• **TASK ITEM**
Make an exact copy of the lines starting at the top of the listing below and ending at the line that contains "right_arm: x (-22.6", inclusive.

-*-

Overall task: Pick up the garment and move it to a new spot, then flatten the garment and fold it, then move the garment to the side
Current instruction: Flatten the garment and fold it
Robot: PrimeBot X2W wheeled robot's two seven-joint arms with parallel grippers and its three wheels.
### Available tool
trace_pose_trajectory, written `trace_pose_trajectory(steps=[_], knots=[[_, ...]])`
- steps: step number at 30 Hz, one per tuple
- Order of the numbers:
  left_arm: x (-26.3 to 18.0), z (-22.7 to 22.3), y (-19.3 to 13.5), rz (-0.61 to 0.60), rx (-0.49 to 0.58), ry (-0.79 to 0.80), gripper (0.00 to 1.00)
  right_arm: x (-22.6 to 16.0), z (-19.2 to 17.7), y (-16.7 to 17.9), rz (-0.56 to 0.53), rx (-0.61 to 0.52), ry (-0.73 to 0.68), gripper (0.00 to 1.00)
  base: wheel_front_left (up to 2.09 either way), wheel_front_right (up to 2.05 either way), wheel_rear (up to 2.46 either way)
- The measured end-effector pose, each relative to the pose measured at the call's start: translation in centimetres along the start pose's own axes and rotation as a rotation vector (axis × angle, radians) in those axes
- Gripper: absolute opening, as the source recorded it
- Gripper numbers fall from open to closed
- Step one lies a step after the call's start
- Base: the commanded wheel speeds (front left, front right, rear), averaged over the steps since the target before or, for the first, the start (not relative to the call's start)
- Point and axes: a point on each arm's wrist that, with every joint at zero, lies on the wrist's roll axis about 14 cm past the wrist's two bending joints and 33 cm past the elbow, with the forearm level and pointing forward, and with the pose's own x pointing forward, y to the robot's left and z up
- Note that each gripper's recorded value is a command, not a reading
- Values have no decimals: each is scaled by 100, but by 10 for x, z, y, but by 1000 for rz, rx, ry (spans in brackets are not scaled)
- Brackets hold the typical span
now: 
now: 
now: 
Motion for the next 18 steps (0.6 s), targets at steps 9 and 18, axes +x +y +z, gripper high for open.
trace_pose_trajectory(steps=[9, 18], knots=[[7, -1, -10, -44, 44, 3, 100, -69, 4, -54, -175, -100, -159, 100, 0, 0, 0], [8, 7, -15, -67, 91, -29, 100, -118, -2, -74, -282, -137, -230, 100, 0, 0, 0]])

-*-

• **EXERCISE RESPONSE**
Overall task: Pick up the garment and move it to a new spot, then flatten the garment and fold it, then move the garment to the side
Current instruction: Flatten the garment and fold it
Robot: PrimeBot X2W wheeled robot's two seven-joint arms with parallel grippers and its three wheels.
### Available tool
trace_pose_trajectory, written `trace_pose_trajectory(steps=[_], knots=[[_, ...]])`
- steps: step number at 30 Hz, one per tuple
- Order of the numbers:
  left_arm: x (-26.3 to 18.0), z (-22.7 to 22.3), y (-19.3 to 13.5), rz (-0.61 to 0.60), rx (-0.49 to 0.58), ry (-0.79 to 0.80), gripper (0.00 to 1.00)
  right_arm: x (-22.6 to 16.0), z (-19.2 to 17.7), y (-16.7 to 17.9), rz (-0.56 to 0.53), rx (-0.61 to 0.52), ry (-0.73 to 0.68), gripper (0.00 to 1.00)

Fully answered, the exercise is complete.